*** Opening MATERIALS PROVIDED ***
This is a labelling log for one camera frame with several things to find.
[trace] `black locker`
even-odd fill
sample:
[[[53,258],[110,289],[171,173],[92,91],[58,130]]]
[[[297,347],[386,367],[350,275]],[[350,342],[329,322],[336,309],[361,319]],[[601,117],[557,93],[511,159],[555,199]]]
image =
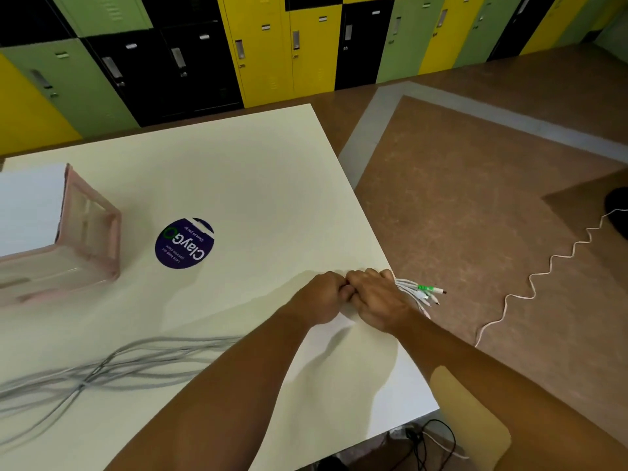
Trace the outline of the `black locker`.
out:
[[[521,0],[487,61],[518,56],[554,0]]]
[[[74,38],[52,0],[3,0],[0,7],[0,46],[45,43]]]
[[[222,23],[171,27],[161,32],[178,69],[187,117],[244,107]]]
[[[374,84],[394,0],[342,6],[336,90]]]
[[[342,0],[285,0],[286,11],[318,8],[321,6],[342,5]]]
[[[83,40],[140,126],[184,117],[176,64],[156,29]]]
[[[218,0],[142,0],[155,27],[220,20]]]

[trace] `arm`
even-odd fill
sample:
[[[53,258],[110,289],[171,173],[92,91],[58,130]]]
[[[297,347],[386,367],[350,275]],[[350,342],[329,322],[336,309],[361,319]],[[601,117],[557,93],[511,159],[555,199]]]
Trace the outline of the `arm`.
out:
[[[106,471],[247,470],[302,340],[353,292],[339,274],[316,276],[183,388]]]
[[[357,290],[351,301],[362,319],[399,340],[445,416],[462,412],[452,402],[455,393],[442,390],[442,380],[436,385],[440,389],[435,389],[435,376],[440,377],[444,368],[505,426],[511,443],[497,457],[494,469],[626,469],[628,450],[621,443],[531,380],[420,314],[397,289],[389,270],[381,274],[374,269],[351,271],[347,279]],[[469,402],[460,399],[460,403],[467,406]],[[453,431],[457,436],[473,435],[472,443],[462,445],[479,465],[475,456],[485,451],[480,448],[491,445],[491,437],[485,428],[474,429],[479,425],[473,420],[463,421],[458,430],[453,426]],[[456,420],[450,424],[457,425]],[[484,441],[477,439],[481,435]]]

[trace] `gray floor border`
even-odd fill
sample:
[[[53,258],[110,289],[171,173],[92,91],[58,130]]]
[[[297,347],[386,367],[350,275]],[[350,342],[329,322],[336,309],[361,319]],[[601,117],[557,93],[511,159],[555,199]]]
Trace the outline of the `gray floor border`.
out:
[[[360,181],[366,165],[371,160],[377,144],[397,109],[397,104],[404,95],[628,164],[628,146],[624,144],[501,109],[468,97],[406,81],[377,89],[338,156],[340,165],[353,189]]]

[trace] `white table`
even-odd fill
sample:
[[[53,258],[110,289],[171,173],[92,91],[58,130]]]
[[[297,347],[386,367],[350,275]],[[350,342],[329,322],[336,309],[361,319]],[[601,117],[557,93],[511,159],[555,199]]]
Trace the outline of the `white table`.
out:
[[[0,380],[155,335],[247,333],[315,272],[388,267],[310,105],[10,158],[4,169],[52,162],[122,210],[122,275],[0,311]],[[185,217],[208,221],[216,243],[198,266],[166,268],[155,239]],[[397,341],[343,312],[307,335],[251,469],[291,471],[437,409]],[[181,387],[85,391],[54,427],[0,455],[0,469],[100,471]],[[0,420],[0,436],[44,412]]]

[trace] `round purple sticker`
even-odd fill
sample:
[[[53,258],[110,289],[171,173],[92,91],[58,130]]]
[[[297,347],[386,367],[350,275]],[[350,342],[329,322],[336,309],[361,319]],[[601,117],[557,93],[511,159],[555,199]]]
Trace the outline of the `round purple sticker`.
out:
[[[182,218],[163,229],[155,242],[155,256],[164,266],[184,269],[203,261],[214,246],[214,230],[200,218],[194,221],[205,227]]]

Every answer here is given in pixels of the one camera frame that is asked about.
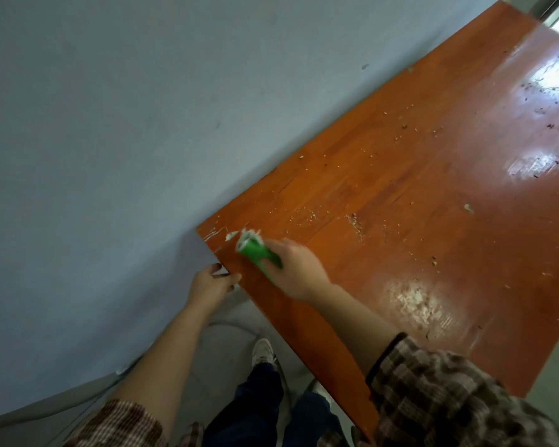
*** Closing MATERIALS PROVIDED ***
Output the lines above verbatim, images excluded.

This is a labelling log for one camera frame with several things to find.
[trace] `black locker`
even-odd fill
sample:
[[[53,258],[110,289],[171,173],[92,91],[58,130]]]
[[[297,347],[386,367],[350,275]],[[350,342],[329,322],[336,309],[361,319]],[[601,117],[557,93],[511,159],[555,199]]]
image =
Trace the outline of the `black locker`.
out:
[[[521,0],[487,61],[518,56],[554,0]]]
[[[74,38],[52,0],[3,0],[0,7],[0,46],[45,43]]]
[[[222,23],[171,27],[161,32],[178,69],[187,117],[244,107]]]
[[[374,84],[394,0],[342,6],[336,90]]]
[[[342,0],[285,0],[286,11],[318,8],[321,6],[342,5]]]
[[[83,40],[140,126],[184,117],[176,64],[156,29]]]
[[[218,0],[142,0],[155,27],[220,20]]]

[trace] `arm`
even-odd fill
sample:
[[[53,258],[110,289],[171,173],[92,91],[58,130]]]
[[[297,347],[386,367],[350,275]],[[350,342],[329,322],[336,309],[361,319]],[[601,117],[557,93],[511,159],[555,199]]]
Trace the outline of the `arm`.
out:
[[[106,471],[247,470],[302,340],[353,292],[339,274],[316,276],[183,388]]]
[[[357,290],[351,301],[362,319],[399,340],[445,416],[462,412],[452,402],[455,393],[442,390],[442,380],[436,385],[440,389],[435,389],[435,376],[440,377],[444,368],[505,426],[511,443],[497,457],[494,469],[626,469],[628,450],[621,443],[531,380],[420,314],[397,289],[389,270],[381,274],[374,269],[351,271],[347,279]],[[469,402],[460,399],[460,403],[467,406]],[[453,431],[457,436],[473,435],[472,443],[462,445],[479,465],[475,456],[485,451],[480,448],[491,445],[491,437],[485,428],[474,429],[479,425],[473,420],[463,421],[458,430],[453,426]],[[456,420],[450,424],[457,425]],[[484,441],[477,439],[481,435]]]

[trace] `gray floor border`
even-odd fill
sample:
[[[53,258],[110,289],[171,173],[92,91],[58,130]]]
[[[297,347],[386,367],[350,275]],[[350,342],[329,322],[336,309],[361,319]],[[601,117],[557,93],[511,159],[555,199]]]
Trace the outline of the `gray floor border`.
out:
[[[360,181],[366,165],[371,160],[377,144],[397,109],[397,104],[404,95],[628,164],[628,146],[624,144],[501,109],[468,97],[406,81],[377,89],[338,156],[340,165],[353,189]]]

[trace] `white table`
even-odd fill
sample:
[[[53,258],[110,289],[171,173],[92,91],[58,130]]]
[[[297,347],[386,367],[350,275]],[[350,342],[329,322],[336,309],[361,319]],[[601,117],[557,93],[511,159],[555,199]]]
Trace the outline of the `white table`.
out:
[[[0,380],[155,335],[247,333],[315,272],[388,267],[310,105],[10,158],[4,169],[52,162],[122,210],[122,275],[0,311]],[[185,217],[208,221],[216,243],[198,266],[166,268],[155,239]],[[397,341],[343,312],[307,335],[251,469],[291,471],[437,409]],[[181,387],[85,391],[54,427],[0,455],[0,469],[100,471]],[[0,420],[0,436],[44,412]]]

[trace] `round purple sticker`
even-odd fill
sample:
[[[53,258],[110,289],[171,173],[92,91],[58,130]]]
[[[297,347],[386,367],[350,275]],[[350,342],[329,322],[336,309],[361,319]],[[601,117],[557,93],[511,159],[555,199]]]
Trace the outline of the `round purple sticker`.
out:
[[[182,218],[163,229],[155,242],[155,256],[164,266],[184,269],[203,261],[214,246],[214,230],[200,218],[194,221],[205,227]]]

Every answer here is given in pixels of the one camera frame that is asked about.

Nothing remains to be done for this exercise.